Testing of physico-mechanical properties

Preparation of CGCLAC specimens

In this test, 42.5R ordinary Portland cement was used as the concrete cementitious material, and an appropriate amount of fly ash was added. Local river sand was used as the fine aggregate of concrete with a fineness modulus of 3.26. The CGC with the particle size ranging from 5 to 20 mm was used as a coarse aggregate, and the water for mixing was ordinary tap water. A water reducing agent was added to the fresh concrete to ensure that the concrete slump satisfies the concrete mixing requirements. The water reducing agent dosage was 1.5–2.5% of the cement dosage, and the water reducing rate was 20–30%.

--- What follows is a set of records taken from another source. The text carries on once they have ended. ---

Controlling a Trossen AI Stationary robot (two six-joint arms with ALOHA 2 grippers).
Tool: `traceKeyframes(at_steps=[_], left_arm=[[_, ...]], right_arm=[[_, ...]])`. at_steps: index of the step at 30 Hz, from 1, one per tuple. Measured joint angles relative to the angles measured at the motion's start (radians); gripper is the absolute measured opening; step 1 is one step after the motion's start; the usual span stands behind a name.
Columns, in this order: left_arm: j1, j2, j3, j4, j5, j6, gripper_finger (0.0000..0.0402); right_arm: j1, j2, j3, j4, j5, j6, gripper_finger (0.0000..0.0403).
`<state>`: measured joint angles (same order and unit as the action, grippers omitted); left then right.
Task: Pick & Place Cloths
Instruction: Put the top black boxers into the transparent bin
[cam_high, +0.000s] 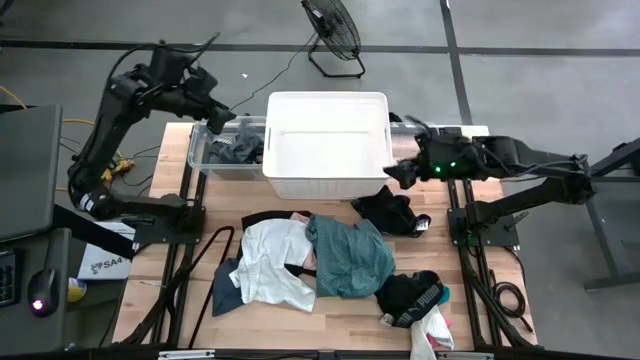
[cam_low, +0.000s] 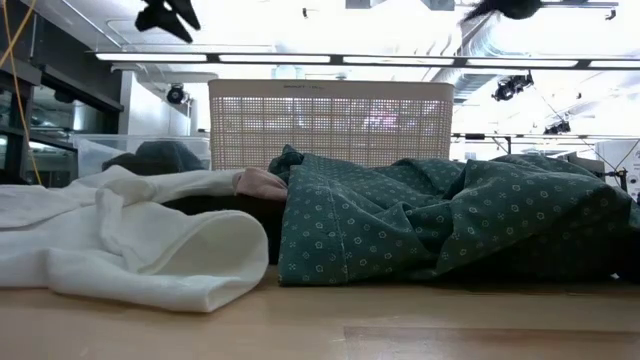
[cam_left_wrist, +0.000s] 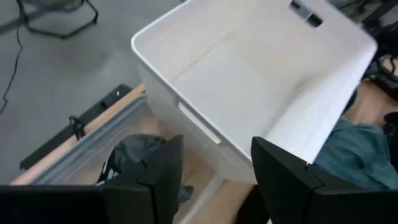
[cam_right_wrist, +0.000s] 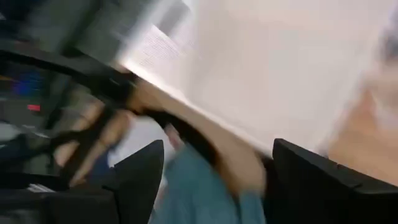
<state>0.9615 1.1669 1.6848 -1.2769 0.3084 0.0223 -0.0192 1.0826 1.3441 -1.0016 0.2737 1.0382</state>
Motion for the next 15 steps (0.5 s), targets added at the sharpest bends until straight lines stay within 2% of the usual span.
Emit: traceKeyframes(at_steps=[4, 8, 15], left_arm=[[0.0, -0.029, 0.0, 0.0, 0.002, 0.003, 0.0184], [0.0, -0.033, 0.0, 0.0, 0.002, 0.003, 0.0184], [0.0, -0.032, -0.016, 0.011, 0.034, 0.01, 0.0184]], right_arm=[[0.043, 0.029, 0.0, -0.236, -0.064, 0.221, 0.0293], [0.125, 0.086, 0.0, -0.383, -0.086, 0.337, 0.0293], [0.235, 0.22, -0.061, -0.408, -0.024, 0.523, 0.0293]])
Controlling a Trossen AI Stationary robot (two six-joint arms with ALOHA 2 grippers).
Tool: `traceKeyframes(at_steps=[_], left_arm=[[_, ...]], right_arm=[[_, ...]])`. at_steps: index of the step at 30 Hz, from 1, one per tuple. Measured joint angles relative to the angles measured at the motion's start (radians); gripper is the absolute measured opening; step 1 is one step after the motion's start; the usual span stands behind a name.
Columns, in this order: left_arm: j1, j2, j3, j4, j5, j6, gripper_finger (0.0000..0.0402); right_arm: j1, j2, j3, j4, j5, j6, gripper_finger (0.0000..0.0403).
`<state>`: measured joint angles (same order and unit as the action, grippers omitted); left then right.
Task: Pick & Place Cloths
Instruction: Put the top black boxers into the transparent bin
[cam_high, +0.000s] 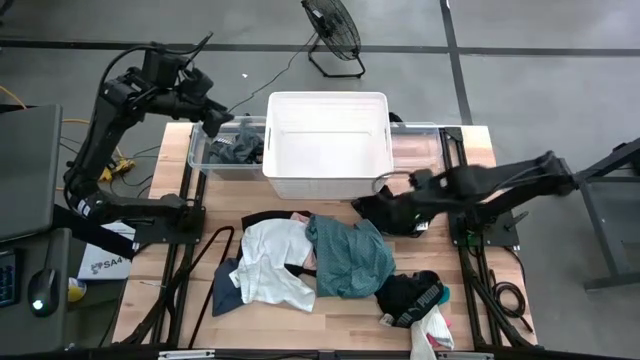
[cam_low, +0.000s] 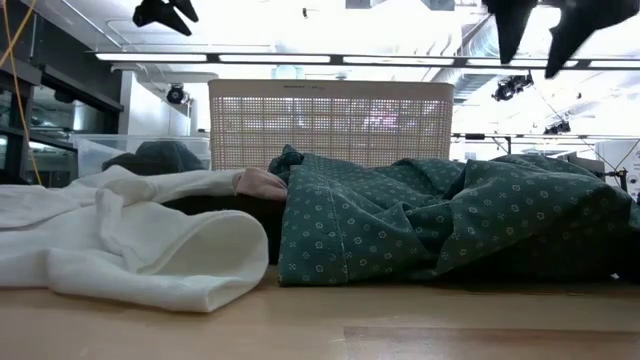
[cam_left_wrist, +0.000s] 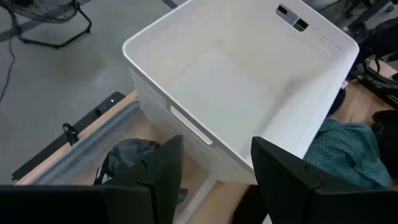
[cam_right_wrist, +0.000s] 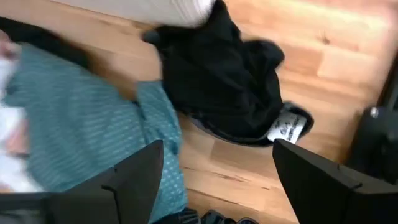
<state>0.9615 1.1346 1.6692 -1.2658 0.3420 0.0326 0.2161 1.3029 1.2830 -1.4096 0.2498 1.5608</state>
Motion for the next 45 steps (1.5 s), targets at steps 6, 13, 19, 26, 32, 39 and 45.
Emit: traceKeyframes(at_steps=[6, 13, 19, 26, 32, 39, 45], left_arm=[[0.0, 0.0, -0.016, 0.0, 0.01, 0.015, 0.0184], [0.0, 0.0, -0.016, 0.001, 0.01, 0.023, 0.0184], [0.0, 0.0, -0.016, 0.002, 0.01, 0.035, 0.0184], [0.0, 0.0, -0.016, 0.002, 0.01, 0.042, 0.0184], [0.0, 0.0, -0.016, 0.002, 0.01, 0.041, 0.0184], [0.0, 0.0, -0.016, 0.002, 0.009, 0.041, 0.0184], [0.0, 0.0, -0.016, 0.002, 0.008, 0.041, 0.0184]], right_arm=[[0.036, 0.12, -0.134, 0.069, -0.022, 0.17, 0.0293], [0.042, 0.188, -0.298, 0.319, 0.04, 0.241, 0.0293], [0.036, 0.223, -0.415, 0.467, 0.144, 0.251, 0.0293], [-0.001, 0.263, -0.528, 0.67, 0.154, 0.253, 0.0288], [-0.027, 0.276, -0.533, 0.673, 0.153, 0.251, 0.0222], [-0.056, 0.276, -0.532, 0.633, 0.131, 0.215, 0.0074], [-0.037, 0.244, -0.533, 0.625, 0.097, 0.186, 0.002]])
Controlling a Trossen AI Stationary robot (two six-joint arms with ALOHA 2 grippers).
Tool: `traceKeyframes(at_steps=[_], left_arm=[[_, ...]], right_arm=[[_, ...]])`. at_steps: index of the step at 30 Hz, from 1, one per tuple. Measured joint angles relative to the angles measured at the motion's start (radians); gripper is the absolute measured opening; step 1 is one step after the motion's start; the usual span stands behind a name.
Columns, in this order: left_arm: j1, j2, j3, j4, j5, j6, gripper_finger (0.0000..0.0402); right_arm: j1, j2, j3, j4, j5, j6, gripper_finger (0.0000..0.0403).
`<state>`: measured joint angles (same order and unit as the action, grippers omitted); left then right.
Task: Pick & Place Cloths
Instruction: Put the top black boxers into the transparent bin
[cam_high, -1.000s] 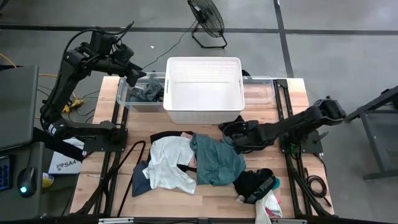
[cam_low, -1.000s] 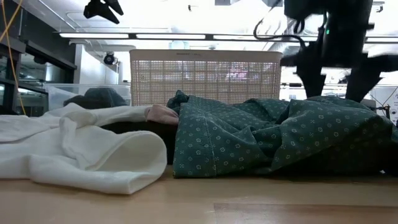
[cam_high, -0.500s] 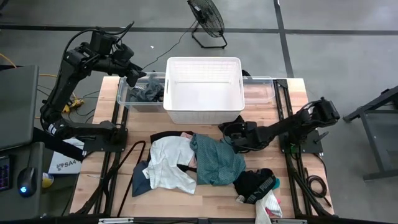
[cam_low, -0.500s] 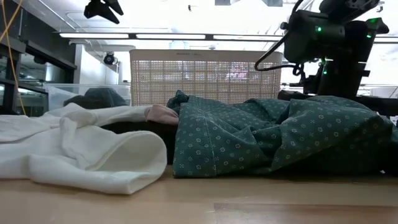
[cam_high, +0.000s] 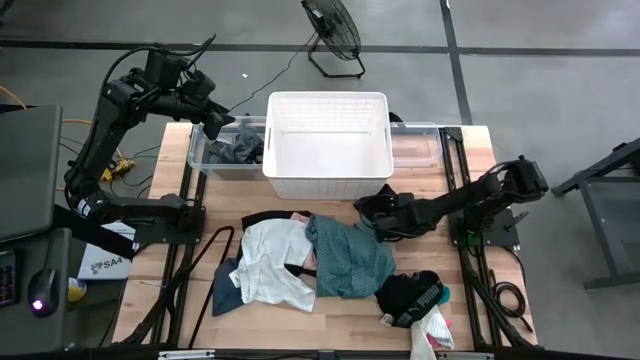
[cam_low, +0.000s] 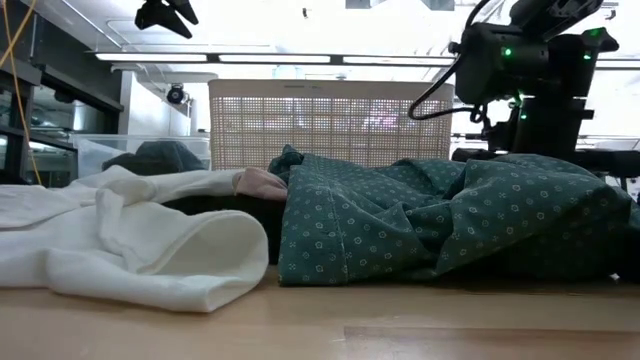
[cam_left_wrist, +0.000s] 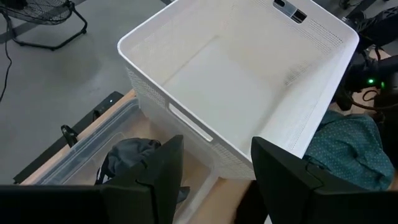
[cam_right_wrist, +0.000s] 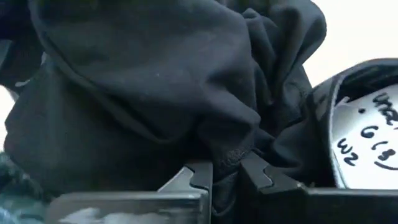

Four different strength mix proportions were designed according to the needs of different engineering practices. The mix proportions of CGCLAC are presented in Table 4. The compressive strength test, splitting tensile strength test, flexural strength test, and elastic modulus test of each mixture ratio were completed. The compressive strength and the splitting tensile strength were tested using a cubic test block with the size of 100 mm × 100 mm × 100 mm, the flexural strength was determined using prismatic specimens with a size of 100 mm × 100 mm × 550 mm, and the elastic modulus was determined using prismatic specimens with a size of 100 mm × 100 mm × 300 mm. The compressive strength was tested at the curing age of 3 days, 7 days, 14 days, 21 days, and 28 days, respectively. The splitting tensile strength, flexural strength, and elastic modulus were tested only at the curing age of 28 days. Each strength value represents the average strength of three test blocks.

Table 4 Mixed proportions of CGCLAC (kg m−3).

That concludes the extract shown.